***** Available data *****

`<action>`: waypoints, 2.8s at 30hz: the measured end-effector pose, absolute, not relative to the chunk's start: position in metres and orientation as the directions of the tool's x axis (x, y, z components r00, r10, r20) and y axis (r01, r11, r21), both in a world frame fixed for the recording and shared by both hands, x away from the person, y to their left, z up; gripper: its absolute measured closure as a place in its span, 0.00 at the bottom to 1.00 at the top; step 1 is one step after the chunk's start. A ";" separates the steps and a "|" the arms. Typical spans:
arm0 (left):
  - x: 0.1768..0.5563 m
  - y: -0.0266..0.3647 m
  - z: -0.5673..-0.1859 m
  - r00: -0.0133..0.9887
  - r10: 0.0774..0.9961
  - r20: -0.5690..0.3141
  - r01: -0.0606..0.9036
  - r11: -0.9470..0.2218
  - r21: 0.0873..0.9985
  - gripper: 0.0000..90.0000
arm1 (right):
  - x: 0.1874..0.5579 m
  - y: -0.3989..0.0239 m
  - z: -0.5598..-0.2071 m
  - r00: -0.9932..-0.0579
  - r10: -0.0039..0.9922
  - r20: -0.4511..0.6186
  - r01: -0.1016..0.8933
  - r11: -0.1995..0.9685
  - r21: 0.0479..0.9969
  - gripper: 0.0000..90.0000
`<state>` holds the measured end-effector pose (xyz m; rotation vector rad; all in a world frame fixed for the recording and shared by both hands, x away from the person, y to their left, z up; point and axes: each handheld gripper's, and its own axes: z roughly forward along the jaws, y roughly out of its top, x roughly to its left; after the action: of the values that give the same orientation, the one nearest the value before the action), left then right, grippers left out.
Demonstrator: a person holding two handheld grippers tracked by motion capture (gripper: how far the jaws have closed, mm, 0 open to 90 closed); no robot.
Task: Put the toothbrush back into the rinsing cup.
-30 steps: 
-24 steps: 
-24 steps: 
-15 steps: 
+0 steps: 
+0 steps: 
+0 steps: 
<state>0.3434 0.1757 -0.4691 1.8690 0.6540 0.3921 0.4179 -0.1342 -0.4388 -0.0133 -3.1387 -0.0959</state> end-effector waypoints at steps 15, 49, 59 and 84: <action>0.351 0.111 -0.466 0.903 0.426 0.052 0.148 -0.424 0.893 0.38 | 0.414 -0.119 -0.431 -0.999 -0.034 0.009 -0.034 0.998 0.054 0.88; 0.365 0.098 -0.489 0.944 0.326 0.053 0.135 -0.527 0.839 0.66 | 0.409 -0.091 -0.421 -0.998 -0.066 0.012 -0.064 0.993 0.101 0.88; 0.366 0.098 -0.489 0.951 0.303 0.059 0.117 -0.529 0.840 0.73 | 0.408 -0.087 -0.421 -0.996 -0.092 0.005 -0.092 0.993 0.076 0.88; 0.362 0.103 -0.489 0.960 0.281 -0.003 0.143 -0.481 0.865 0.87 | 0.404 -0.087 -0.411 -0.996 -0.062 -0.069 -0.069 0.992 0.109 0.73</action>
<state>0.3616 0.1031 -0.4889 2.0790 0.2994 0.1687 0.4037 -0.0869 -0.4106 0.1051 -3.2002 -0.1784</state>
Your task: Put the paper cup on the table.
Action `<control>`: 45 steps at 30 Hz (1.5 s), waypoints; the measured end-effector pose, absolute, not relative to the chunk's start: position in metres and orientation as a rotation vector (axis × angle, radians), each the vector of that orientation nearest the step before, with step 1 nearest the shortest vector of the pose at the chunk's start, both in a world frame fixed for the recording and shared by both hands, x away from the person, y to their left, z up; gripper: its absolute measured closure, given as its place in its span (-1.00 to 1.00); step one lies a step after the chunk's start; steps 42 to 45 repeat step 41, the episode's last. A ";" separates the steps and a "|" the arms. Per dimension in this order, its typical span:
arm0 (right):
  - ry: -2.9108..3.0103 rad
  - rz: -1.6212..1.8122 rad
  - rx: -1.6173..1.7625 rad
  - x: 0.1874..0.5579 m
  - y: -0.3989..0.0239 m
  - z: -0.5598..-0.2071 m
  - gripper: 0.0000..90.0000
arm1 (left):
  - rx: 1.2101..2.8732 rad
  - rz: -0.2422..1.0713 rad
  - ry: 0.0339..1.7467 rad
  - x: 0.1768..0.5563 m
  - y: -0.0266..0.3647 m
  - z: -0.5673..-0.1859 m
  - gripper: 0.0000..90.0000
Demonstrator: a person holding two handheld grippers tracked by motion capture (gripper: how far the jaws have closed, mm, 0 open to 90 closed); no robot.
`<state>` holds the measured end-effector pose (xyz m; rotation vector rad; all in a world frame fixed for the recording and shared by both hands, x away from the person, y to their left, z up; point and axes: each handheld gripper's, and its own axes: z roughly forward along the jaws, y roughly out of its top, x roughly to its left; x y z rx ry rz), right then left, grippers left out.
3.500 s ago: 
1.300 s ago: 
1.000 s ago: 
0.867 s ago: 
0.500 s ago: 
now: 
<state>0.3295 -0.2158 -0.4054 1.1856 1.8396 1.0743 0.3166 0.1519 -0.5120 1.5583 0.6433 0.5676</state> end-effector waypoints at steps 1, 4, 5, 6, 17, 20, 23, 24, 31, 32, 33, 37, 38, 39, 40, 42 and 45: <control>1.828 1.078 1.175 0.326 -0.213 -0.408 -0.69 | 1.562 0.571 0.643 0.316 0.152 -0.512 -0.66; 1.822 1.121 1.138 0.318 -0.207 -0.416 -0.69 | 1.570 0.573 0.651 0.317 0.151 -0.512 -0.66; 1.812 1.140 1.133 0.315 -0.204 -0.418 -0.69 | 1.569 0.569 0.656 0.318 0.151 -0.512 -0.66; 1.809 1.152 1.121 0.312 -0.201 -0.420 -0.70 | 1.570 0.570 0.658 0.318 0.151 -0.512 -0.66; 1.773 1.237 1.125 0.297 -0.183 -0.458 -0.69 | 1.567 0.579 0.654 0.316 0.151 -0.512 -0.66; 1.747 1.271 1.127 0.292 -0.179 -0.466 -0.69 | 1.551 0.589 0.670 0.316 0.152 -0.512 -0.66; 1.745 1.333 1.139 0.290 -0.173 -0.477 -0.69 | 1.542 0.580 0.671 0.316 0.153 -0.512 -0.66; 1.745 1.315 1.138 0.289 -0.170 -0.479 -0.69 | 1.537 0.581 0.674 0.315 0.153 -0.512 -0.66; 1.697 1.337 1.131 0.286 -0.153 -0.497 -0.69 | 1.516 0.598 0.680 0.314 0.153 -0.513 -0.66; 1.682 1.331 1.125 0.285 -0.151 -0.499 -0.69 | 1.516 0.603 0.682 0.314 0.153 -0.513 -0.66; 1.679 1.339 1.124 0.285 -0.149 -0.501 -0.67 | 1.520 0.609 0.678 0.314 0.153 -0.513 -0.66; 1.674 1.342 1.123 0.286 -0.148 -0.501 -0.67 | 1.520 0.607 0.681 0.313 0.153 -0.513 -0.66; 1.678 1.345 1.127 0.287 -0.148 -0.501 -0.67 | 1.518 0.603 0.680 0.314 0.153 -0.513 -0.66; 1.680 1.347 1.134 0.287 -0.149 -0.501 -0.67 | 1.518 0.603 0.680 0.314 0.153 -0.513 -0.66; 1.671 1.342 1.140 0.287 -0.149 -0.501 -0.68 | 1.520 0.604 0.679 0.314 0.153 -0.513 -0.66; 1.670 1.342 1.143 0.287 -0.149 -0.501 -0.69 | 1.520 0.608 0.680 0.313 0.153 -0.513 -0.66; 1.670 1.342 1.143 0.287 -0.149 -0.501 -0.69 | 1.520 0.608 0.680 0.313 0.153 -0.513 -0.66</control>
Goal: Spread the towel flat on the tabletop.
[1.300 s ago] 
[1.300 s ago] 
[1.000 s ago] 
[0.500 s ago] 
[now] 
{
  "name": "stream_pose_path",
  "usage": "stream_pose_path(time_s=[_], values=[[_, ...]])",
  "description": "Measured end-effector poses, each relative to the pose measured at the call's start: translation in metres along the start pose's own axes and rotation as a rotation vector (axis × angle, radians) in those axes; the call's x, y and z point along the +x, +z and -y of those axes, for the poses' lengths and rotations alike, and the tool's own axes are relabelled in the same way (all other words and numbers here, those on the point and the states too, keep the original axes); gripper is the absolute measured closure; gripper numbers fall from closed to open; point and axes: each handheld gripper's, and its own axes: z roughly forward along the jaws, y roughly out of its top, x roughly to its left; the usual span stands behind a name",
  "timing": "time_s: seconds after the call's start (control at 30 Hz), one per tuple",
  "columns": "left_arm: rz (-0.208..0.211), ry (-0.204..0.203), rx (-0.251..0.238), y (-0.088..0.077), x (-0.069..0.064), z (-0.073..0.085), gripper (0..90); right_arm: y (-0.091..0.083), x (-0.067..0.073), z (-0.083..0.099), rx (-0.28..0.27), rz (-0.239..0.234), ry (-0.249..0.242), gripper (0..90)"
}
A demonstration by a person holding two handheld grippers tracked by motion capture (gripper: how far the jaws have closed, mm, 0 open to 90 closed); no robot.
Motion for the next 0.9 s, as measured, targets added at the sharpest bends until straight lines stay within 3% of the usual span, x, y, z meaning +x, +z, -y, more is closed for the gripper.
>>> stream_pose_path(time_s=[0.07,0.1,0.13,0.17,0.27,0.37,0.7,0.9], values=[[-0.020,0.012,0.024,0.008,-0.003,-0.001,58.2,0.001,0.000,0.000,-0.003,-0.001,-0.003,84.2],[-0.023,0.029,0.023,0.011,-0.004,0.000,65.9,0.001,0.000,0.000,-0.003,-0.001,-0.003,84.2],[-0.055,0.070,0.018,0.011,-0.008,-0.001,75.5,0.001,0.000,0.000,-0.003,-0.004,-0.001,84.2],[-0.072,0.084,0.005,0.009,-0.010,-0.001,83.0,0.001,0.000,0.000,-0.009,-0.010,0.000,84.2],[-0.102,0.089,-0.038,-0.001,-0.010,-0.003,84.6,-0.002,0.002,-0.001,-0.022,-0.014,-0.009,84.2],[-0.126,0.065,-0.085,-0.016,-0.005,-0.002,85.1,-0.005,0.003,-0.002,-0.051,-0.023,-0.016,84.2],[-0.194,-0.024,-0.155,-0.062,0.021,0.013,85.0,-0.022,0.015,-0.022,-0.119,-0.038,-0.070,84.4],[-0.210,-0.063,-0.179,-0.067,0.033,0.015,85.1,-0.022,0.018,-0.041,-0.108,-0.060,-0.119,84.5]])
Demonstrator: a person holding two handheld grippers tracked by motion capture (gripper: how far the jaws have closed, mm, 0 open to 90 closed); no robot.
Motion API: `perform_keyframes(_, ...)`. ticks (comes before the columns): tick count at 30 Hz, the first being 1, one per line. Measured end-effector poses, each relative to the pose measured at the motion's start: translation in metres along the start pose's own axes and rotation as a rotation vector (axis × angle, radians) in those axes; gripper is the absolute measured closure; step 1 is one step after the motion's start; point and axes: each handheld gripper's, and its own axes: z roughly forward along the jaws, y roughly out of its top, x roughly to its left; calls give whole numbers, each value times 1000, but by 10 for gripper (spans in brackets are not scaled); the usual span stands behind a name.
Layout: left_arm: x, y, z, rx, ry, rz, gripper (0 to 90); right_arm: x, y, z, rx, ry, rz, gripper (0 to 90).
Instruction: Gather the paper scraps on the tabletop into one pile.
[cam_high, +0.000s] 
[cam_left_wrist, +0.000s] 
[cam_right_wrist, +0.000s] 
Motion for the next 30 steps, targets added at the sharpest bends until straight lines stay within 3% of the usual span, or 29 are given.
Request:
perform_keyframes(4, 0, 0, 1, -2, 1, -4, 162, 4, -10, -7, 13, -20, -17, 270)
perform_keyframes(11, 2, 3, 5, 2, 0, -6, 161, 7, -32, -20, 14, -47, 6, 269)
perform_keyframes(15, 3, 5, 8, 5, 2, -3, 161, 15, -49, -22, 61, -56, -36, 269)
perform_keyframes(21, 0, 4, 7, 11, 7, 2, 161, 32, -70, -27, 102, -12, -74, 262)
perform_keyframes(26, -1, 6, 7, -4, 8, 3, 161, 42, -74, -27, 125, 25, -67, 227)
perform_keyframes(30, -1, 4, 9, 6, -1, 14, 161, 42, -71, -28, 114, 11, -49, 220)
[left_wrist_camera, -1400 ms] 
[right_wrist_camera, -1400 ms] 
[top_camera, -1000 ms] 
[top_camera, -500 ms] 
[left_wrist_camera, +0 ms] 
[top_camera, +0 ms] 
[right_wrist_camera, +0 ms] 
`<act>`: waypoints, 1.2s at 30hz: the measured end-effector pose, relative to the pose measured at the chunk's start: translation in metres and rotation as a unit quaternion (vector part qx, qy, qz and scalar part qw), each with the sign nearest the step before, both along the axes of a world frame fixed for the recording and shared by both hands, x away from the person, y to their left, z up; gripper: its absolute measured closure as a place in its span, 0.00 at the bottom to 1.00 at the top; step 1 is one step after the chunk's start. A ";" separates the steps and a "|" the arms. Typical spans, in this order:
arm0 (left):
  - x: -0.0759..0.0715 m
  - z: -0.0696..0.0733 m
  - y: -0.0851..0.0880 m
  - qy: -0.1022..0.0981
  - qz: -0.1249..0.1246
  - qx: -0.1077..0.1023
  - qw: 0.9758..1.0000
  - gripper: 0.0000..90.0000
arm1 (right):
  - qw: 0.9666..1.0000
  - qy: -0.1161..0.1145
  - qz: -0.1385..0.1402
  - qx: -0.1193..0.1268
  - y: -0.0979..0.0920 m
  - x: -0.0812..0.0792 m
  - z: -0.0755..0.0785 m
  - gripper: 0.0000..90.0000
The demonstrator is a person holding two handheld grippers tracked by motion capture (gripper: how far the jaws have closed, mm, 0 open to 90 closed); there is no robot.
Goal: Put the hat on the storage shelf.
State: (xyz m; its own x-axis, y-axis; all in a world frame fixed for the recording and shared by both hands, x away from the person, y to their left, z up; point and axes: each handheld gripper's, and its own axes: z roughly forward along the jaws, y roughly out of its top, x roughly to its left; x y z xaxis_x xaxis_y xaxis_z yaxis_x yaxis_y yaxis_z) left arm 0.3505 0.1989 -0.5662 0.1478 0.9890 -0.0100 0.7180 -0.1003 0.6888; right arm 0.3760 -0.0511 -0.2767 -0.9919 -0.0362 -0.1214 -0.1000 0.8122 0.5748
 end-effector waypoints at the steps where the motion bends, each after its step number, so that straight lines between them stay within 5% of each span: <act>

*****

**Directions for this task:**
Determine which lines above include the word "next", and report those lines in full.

**Output for this task:**
Motion for the next 0.9 s, as measured, targets added at the sharpest bends until straight lines stay within 3% of the usual span, x, y, z meaning +x, +z, -y, more is closed for the gripper.
Motion for the next 30 steps, targets added at the sharpest bends until straight lines stay within 3% of the usual span, or 29 are given.

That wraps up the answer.